La publication, début 2025, de la Stratégie de sécurité nationale américaine a agi comme un électrochoc. En revendiquant la constitution de positions monopolistiques et l’approfondissement des dépendances stratégiques, Washington assume une vision impériale du numérique. Les grandes plateformes ne sont plus de simples entreprises privées : elles sont intégrées à un dispositif de puissance. Le cloud, les données, les réseaux deviennent des leviers géopolitiques.
Dans ce contexte, la proposition de Harald Wehnes, Julian Kunkel et Martin Weigele marque une rupture. Elle ne se contente pas de dénoncer. Elle appelle à une réorientation structurelle des politiques publiques européennes. Exclure les géants américains des marchés sensibles n’est pas un geste symbolique, mais une stratégie de reconquête. Clouds gouvernementaux, télécommunications, systèmes critiques : ces secteurs constituent aujourd’hui l’équivalent numérique des arsenaux et des centrales électriques du XXe siècle.
Leur feuille de route repose sur un principe simple : aucune souveraineté politique ne peut survivre sans souveraineté technique. Favoriser les entreprises européennes, auditer la dépendance, rompre avec les contrats verrouillés, dénoncer le « souveränitätswashing », investir massivement dans des alternatives : ces mesures dessinent une politique industrielle assumée, longtemps absente du projet européen.

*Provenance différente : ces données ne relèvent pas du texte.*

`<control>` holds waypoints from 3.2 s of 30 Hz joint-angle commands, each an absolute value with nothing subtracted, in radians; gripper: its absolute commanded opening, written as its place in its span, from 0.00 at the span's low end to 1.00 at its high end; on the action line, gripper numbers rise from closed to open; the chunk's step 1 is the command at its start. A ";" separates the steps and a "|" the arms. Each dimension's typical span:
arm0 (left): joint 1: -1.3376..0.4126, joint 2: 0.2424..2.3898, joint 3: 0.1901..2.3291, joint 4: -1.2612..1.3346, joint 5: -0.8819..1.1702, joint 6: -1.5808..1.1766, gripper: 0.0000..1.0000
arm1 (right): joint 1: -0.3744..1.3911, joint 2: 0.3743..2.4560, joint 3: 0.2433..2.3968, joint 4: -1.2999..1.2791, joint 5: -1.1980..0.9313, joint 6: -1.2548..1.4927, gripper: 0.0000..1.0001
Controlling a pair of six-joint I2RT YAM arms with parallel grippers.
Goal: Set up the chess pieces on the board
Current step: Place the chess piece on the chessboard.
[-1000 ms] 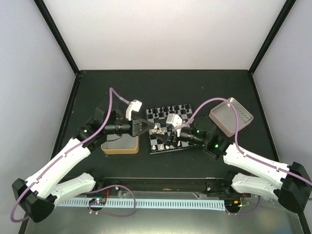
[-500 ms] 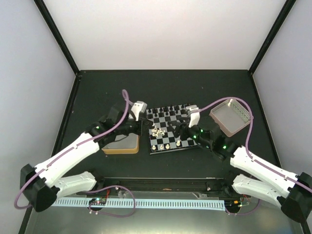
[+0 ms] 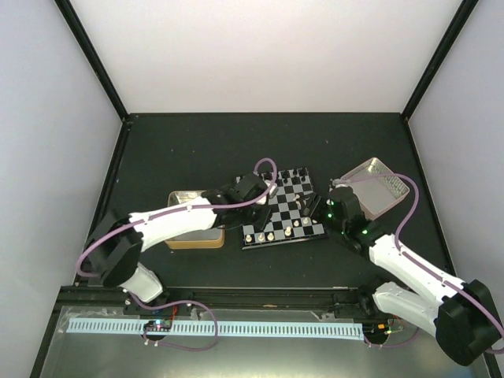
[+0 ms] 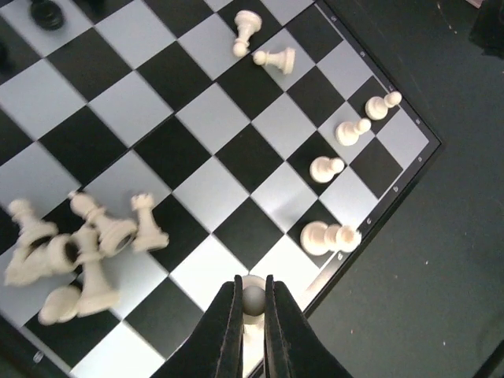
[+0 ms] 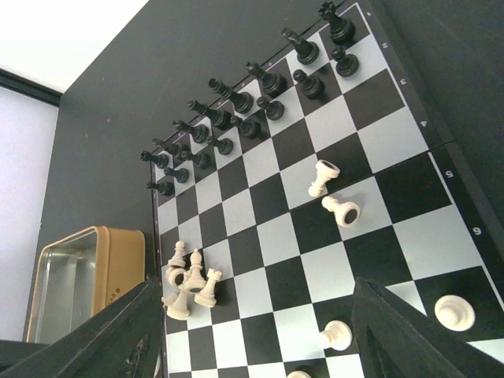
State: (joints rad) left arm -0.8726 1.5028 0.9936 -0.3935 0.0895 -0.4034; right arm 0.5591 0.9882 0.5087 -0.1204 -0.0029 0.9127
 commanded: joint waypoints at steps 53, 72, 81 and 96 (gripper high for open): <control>-0.899 1.906 1.251 -0.333 0.251 -0.353 0.13 | 0.483 0.927 0.426 -0.176 0.035 0.931 0.68; -0.899 1.861 1.235 -0.334 0.273 -0.338 0.35 | 0.483 0.915 0.426 -0.181 0.031 0.931 0.68; -0.899 1.864 1.213 -0.334 0.275 -0.337 0.37 | 0.482 0.917 0.426 -0.180 0.028 0.932 0.68; -0.896 1.862 1.215 -0.347 0.191 -0.325 0.32 | 0.483 0.927 0.425 -0.176 0.020 0.930 0.68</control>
State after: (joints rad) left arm -0.8921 1.8927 1.2083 -0.3504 0.2260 -0.3492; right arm 0.4885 0.9302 0.4324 -0.1806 0.0223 0.9257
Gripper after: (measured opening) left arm 0.331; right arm 0.675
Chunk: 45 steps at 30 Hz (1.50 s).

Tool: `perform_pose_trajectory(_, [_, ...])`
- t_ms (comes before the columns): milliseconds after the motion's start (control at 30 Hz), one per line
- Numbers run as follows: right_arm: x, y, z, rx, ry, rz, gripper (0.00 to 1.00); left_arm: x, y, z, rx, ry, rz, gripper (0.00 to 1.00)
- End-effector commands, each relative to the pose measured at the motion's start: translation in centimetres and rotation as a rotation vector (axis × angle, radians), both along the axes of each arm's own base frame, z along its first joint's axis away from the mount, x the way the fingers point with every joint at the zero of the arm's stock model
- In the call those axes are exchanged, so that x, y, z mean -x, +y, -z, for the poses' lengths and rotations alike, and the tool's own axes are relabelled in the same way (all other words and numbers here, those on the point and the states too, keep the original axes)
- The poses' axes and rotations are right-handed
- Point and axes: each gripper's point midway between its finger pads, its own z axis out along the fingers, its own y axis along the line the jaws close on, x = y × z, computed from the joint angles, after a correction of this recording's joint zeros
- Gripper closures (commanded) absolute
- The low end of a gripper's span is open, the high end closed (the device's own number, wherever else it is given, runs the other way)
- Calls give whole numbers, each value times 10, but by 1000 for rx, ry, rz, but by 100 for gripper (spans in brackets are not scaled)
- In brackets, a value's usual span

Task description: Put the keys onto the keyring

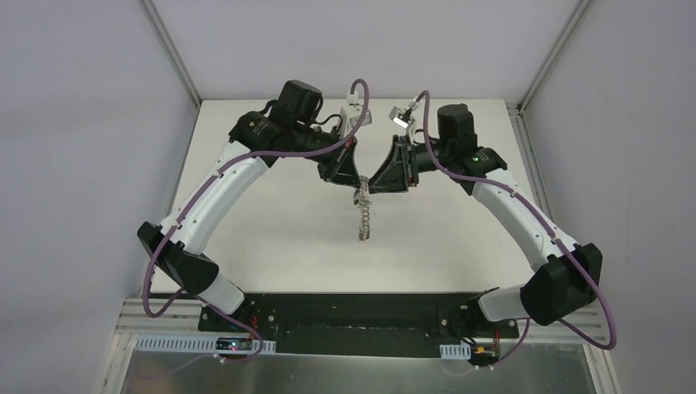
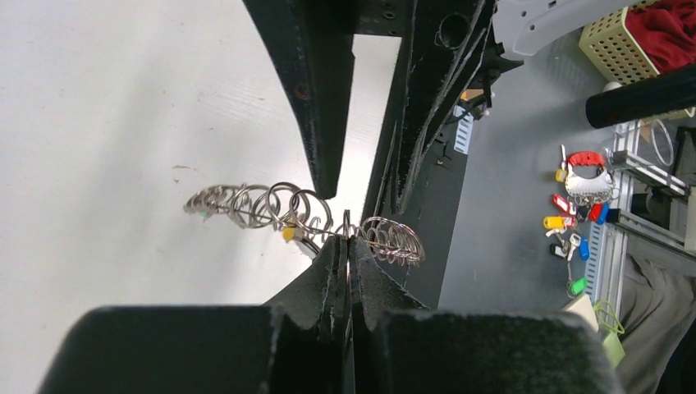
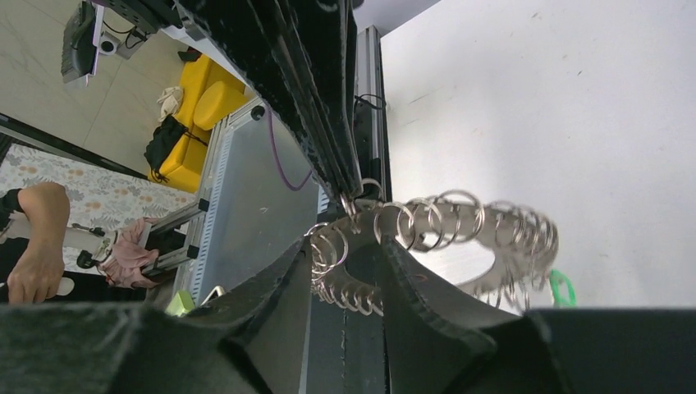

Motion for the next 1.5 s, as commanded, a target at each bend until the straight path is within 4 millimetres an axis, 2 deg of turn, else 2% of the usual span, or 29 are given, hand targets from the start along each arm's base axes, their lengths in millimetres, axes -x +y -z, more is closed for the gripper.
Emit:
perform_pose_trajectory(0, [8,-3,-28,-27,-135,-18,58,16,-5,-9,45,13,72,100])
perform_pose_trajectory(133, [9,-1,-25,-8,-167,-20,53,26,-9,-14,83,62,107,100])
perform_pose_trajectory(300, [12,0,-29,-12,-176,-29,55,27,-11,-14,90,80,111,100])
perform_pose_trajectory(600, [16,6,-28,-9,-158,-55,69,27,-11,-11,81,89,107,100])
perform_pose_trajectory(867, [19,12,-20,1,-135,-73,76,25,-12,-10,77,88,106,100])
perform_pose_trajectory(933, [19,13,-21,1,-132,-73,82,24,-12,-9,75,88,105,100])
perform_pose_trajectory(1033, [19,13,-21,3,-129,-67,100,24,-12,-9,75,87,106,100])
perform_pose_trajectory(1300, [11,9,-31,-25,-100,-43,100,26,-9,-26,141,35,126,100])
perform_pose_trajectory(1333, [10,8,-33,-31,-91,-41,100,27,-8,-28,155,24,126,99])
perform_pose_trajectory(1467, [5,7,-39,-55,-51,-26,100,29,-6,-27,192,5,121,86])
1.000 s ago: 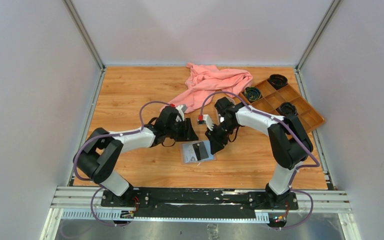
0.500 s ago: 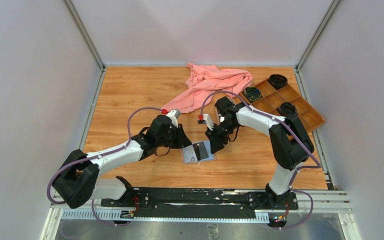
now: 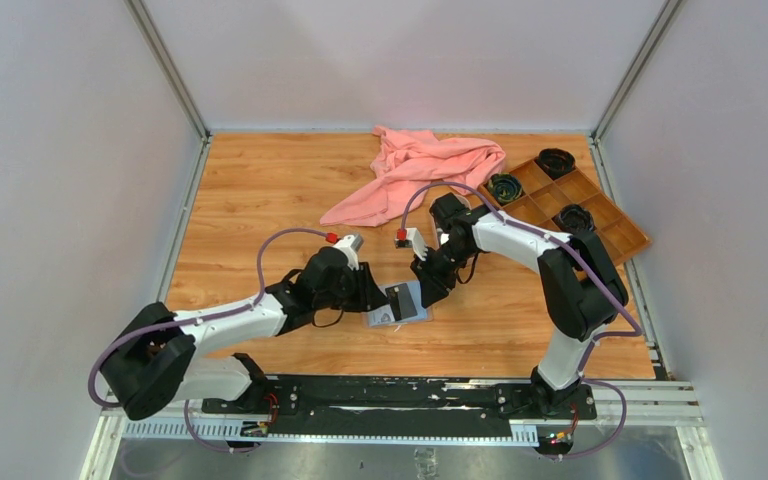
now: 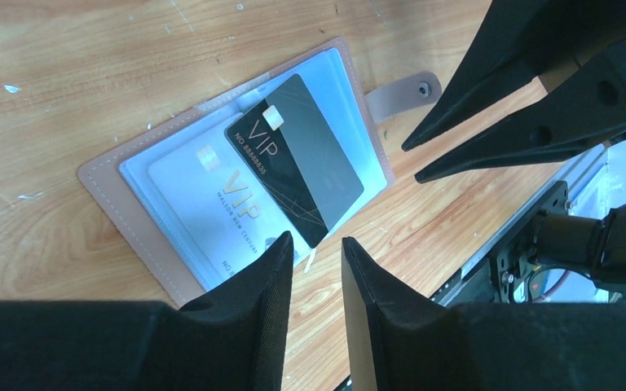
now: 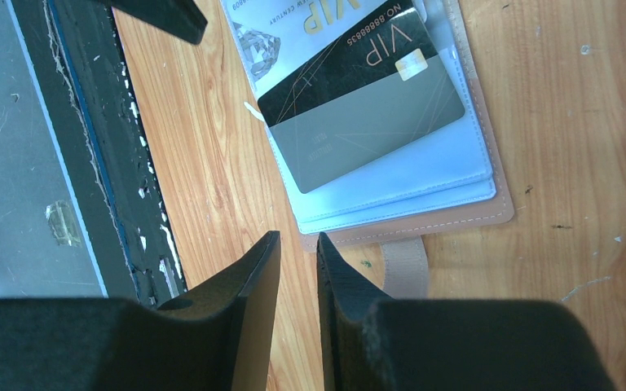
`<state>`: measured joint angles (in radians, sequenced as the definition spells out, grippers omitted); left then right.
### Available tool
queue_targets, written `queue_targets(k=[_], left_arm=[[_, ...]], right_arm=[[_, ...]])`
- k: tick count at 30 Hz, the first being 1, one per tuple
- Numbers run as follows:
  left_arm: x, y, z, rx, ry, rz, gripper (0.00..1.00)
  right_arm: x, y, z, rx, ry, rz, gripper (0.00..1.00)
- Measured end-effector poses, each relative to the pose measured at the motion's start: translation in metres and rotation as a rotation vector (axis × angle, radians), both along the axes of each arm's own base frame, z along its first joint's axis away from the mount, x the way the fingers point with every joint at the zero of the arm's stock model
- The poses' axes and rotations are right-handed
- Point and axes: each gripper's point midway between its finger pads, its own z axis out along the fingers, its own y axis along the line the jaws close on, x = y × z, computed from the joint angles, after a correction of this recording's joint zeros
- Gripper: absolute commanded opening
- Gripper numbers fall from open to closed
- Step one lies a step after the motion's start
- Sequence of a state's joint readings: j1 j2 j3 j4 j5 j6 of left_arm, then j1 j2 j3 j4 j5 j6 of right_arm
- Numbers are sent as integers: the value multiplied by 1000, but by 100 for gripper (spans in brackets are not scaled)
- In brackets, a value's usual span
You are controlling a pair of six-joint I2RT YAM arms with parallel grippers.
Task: Put the credit cards into the card holder
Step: Insert the credit card into the card holder.
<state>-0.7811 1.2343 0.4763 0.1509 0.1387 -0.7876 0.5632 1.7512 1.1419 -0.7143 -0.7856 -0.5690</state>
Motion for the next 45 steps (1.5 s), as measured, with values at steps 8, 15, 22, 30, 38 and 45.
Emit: queue_targets(k=[8,15,22,30,38,45], left_arm=[[0,-7,-7,0,12,14,36],[-1,-9,-23,27,54,46,39],[2,-18,-35,57,85,49,39],[10,-28,-38,63,90,52,41],[14,-34,-38,55,96,59,43],[20,-41,-39,46,97,59,43]], right_arm=[[0,0,0,-1,1,0,27],[0,0,-1,-2,4,0,27],[0,0,-3,-5,7,0,27],[0,0,-3,-5,8,0,27],[0,0,-3,-5,8,0,27],[0,0,-3,-6,7,-1,26]])
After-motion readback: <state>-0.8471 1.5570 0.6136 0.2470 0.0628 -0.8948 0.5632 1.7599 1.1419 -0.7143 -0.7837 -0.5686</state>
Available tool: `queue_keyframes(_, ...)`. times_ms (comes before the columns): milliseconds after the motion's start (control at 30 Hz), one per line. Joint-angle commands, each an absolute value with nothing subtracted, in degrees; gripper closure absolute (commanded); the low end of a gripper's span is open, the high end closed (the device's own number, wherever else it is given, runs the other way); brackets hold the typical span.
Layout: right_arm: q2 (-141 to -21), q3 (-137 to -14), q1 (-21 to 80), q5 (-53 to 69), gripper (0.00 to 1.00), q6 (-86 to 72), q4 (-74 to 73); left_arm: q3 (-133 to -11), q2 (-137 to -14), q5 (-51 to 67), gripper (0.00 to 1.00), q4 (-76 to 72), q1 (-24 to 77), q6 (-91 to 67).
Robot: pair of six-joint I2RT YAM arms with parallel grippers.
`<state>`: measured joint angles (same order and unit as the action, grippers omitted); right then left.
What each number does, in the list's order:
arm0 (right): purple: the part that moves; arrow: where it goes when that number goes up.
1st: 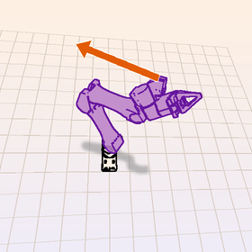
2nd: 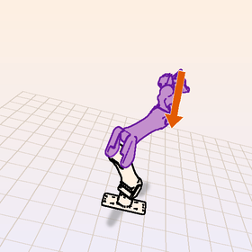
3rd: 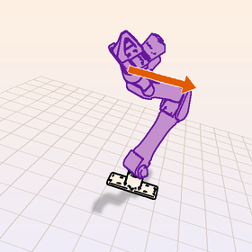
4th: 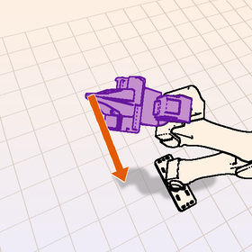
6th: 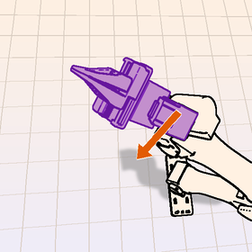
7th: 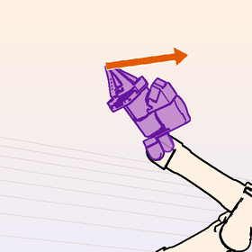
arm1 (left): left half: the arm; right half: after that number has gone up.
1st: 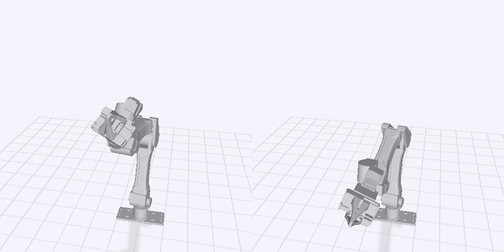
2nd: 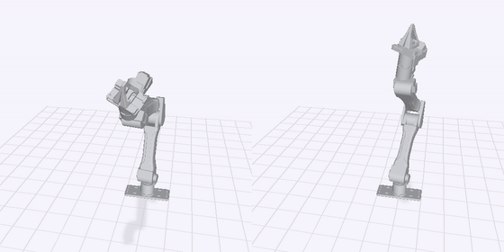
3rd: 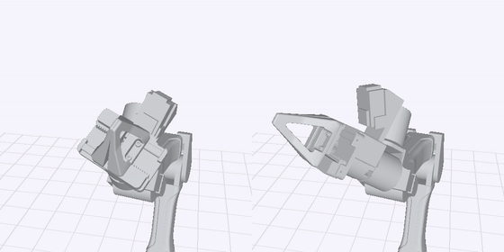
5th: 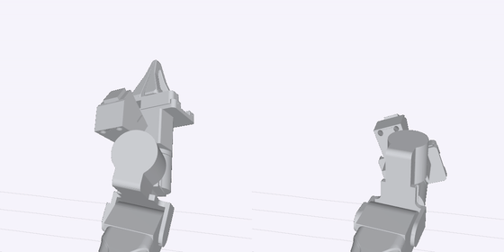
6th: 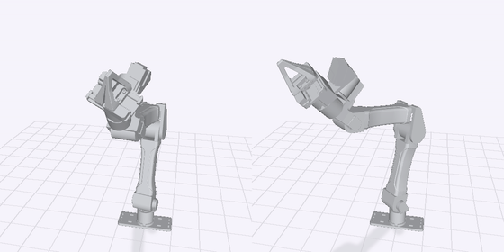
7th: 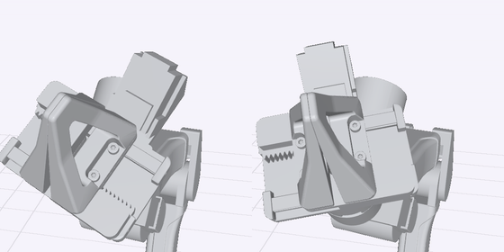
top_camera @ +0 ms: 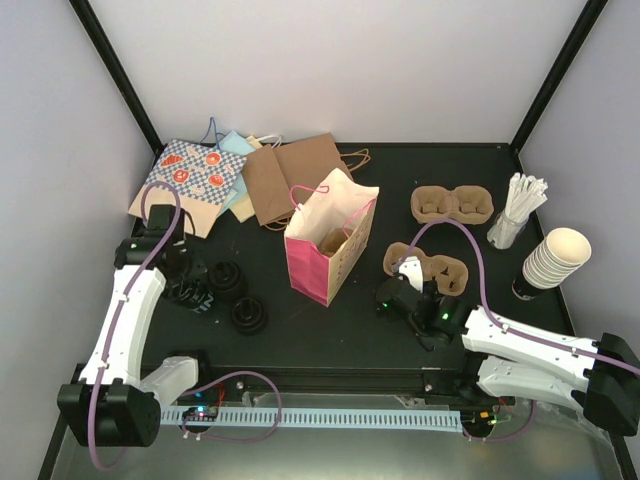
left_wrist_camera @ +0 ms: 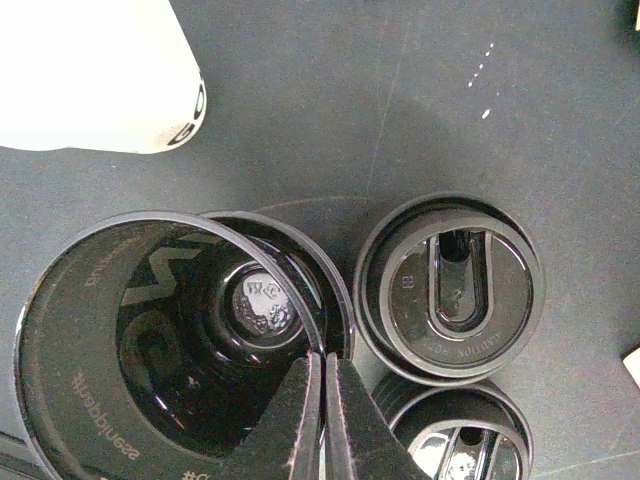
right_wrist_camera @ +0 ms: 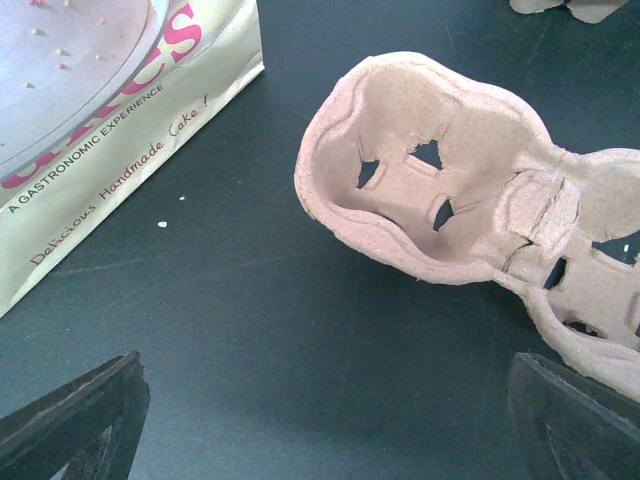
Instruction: Pack the takeout coffee
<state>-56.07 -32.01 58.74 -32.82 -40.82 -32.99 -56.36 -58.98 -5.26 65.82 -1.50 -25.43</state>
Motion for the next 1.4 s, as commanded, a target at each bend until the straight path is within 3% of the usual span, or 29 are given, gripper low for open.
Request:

La France se trouve au cœur de cette équation. Les débats récents au Sénat, l’aveu de Microsoft sur l’extraterritorialité du droit américain, ou encore les expériences locales comme à Lyon, ont mis en lumière une réalité gênante : une grande partie des services publics français repose sur des infrastructures juridiquement soumises à Washington. Le Cloud Act permet, en théorie, l’accès aux données hébergées par des entreprises américaines, même sur le sol européen. Cette vulnérabilité est structurelle.
Pourtant, l’Europe ne manque pas d’atouts. Elle dispose d’ingénieurs, de centres de recherche, de projets comme Gaia-X, d’acteurs émergents du cloud, de la cybersécurité et de l’open source. Ce qui lui fait défaut, ce n’est pas la compétence, mais la volonté politique. Depuis deux décennies, elle a privilégié la régulation des géants plutôt que la construction de champions. Elle a cru pouvoir discipliner des empires sans en créer.
La dépendance actuelle n’est donc pas une fatalité technologique, mais le produit de choix idéologiques. La foi dans le marché global, la peur du « protectionnisme », la fragmentation institutionnelle ont conduit à une forme de renoncement stratégique. Pendant que les États-Unis et la Chine organisaient leurs écosystèmes, l’Europe se contentait d’arbitrerLa question centrale n’est pas de savoir si les solutions européennes sont aujourd’hui parfaites.
Elles ne le sont pas. Mais aucune souveraineté ne naît dans la perfection. Elle se construit dans l’effort, l’investissement et parfois le sacrifice à court terme. Accepter une légère perte d’efficacité aujourd’hui peut éviter une dépendance irréversible demain.
L’initiative allemande révèle une prise de conscience tardive, mais réelle. Reste à savoir si elle sera suivie d’effets. La France, qui se veut puissance diplomatique et stratégique, ne peut rester à l’écart de ce tournant. Continuer à déléguer son infrastructure numérique, c’est accepter une forme de vassalisation moderne.
Se libérer de la tutelle numérique américaine n’implique pas une rupture avec les États-Unis. Il s’agit d’un rééquilibrage. D’un passage de la dépendance à l’interdépendance. D’un partenariat entre égaux, et non d’une relation asymétrique. les GAFAM US : Google. Apple. Facebook. Amazon. Microsoft. et TikTok sont appelés à être à éliminés du ciel numérique européen
L’Europe est aujourd’hui à la croisée des chemins. Soit elle transforme le numérique en pilier de sa souveraineté, soit elle accepte de devenir un territoire administré par des plateformes étrangères. Dans un monde où les données valent plus que le pétrole, ce choix déterminera sa place au XXIe siècle.